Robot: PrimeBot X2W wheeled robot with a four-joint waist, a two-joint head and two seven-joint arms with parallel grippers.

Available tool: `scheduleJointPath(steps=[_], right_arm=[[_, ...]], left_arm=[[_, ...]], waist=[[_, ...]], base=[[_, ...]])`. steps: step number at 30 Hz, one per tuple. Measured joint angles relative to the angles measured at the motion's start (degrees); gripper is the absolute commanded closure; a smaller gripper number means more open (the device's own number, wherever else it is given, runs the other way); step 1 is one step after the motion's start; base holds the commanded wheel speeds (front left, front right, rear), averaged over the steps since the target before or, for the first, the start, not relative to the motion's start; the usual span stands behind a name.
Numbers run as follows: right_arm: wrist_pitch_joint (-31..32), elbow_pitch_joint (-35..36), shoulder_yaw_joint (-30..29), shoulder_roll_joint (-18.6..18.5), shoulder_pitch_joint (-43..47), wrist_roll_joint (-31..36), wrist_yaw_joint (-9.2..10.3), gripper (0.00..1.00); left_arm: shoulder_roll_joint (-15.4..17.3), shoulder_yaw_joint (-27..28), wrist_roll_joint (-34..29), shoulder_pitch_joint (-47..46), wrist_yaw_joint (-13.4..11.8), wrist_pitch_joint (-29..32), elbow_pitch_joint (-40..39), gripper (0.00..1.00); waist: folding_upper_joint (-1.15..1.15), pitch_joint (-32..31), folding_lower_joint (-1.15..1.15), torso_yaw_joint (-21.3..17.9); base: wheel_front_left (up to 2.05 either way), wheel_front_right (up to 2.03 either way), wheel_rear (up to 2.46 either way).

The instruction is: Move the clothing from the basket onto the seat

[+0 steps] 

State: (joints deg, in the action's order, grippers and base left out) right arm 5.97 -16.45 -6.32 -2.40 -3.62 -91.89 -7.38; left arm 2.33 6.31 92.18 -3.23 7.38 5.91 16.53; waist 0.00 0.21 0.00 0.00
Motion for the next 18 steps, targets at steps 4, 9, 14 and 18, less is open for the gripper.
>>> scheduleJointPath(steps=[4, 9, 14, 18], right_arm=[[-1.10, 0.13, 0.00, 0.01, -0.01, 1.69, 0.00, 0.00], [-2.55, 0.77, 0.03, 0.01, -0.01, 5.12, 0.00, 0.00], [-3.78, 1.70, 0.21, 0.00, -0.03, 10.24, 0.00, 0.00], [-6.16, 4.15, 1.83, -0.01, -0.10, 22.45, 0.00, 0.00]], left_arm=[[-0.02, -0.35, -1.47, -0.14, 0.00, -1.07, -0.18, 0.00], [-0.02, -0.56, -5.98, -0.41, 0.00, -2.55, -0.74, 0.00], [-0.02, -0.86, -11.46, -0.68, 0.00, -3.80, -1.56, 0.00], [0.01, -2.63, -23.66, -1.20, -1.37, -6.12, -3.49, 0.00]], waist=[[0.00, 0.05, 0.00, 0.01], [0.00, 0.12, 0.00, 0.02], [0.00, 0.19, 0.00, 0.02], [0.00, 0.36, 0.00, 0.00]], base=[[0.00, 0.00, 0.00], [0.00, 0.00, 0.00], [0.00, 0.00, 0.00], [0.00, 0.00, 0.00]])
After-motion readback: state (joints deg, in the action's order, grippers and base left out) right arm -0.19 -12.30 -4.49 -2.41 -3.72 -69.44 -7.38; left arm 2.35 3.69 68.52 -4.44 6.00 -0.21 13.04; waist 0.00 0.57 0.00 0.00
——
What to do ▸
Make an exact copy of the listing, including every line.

Your solution ▸
Robot: PrimeBot X2W wheeled robot with a four-joint waist, a two-joint head and two seven-joint arms with parallel grippers.

Available tool: `scheduleJointPath(steps=[_], right_arm=[[_, ...]], left_arm=[[_, ...]], waist=[[_, ...]], base=[[_, ...]])`. steps: step number at 30 Hz, one per tuple. Measured joint angles relative to the angles measured at the motion's start (degrees); gripper is the absolute commanded closure; a smaller gripper number means more open (the device's own number, wherever else it is given, runs the other way); step 1 is one step after the motion's start; base holds the commanded wheel speeds (front left, front right, rear), averaged over the steps since the target before or, for the first, the start, not relative to the motion's start; the usual span stands behind a name.
Numbers run as follows: right_arm: wrist_pitch_joint (-31..32), elbow_pitch_joint (-35..36), shoulder_yaw_joint (-30..29), shoulder_roll_joint (-18.6..18.5), shoulder_pitch_joint (-43..47), wrist_roll_joint (-31..36), wrist_yaw_joint (-9.2..10.3), gripper (0.00..1.00); left_arm: shoulder_roll_joint (-15.4..17.3), shoulder_yaw_joint (-27..28), wrist_roll_joint (-34..29), shoulder_pitch_joint (-47..46), wrist_yaw_joint (-13.4..11.8), wrist_pitch_joint (-29..32), elbow_pitch_joint (-40..39), gripper (0.00..1.00); waist: folding_upper_joint (-1.15..1.15), pitch_joint (-32..31), folding_lower_joint (-1.15..1.15), torso_yaw_joint (-21.3..17.9); base: wheel_front_left (up to 2.05 either way), wheel_front_right (up to 2.03 either way), wheel_rear (up to 2.46 either way).

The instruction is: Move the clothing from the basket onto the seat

[+0 steps] 

State: (joints deg, in the action's order, grippers and base left out) right arm 5.97 -16.45 -6.32 -2.40 -3.62 -91.89 -7.38; left arm 2.33 6.31 92.18 -3.23 7.38 5.91 16.53; waist 0.00 0.21 0.00 0.00
Motion for the next 18 steps, targets at steps 4, 9, 14 and 18, less is open for the gripper.
>>> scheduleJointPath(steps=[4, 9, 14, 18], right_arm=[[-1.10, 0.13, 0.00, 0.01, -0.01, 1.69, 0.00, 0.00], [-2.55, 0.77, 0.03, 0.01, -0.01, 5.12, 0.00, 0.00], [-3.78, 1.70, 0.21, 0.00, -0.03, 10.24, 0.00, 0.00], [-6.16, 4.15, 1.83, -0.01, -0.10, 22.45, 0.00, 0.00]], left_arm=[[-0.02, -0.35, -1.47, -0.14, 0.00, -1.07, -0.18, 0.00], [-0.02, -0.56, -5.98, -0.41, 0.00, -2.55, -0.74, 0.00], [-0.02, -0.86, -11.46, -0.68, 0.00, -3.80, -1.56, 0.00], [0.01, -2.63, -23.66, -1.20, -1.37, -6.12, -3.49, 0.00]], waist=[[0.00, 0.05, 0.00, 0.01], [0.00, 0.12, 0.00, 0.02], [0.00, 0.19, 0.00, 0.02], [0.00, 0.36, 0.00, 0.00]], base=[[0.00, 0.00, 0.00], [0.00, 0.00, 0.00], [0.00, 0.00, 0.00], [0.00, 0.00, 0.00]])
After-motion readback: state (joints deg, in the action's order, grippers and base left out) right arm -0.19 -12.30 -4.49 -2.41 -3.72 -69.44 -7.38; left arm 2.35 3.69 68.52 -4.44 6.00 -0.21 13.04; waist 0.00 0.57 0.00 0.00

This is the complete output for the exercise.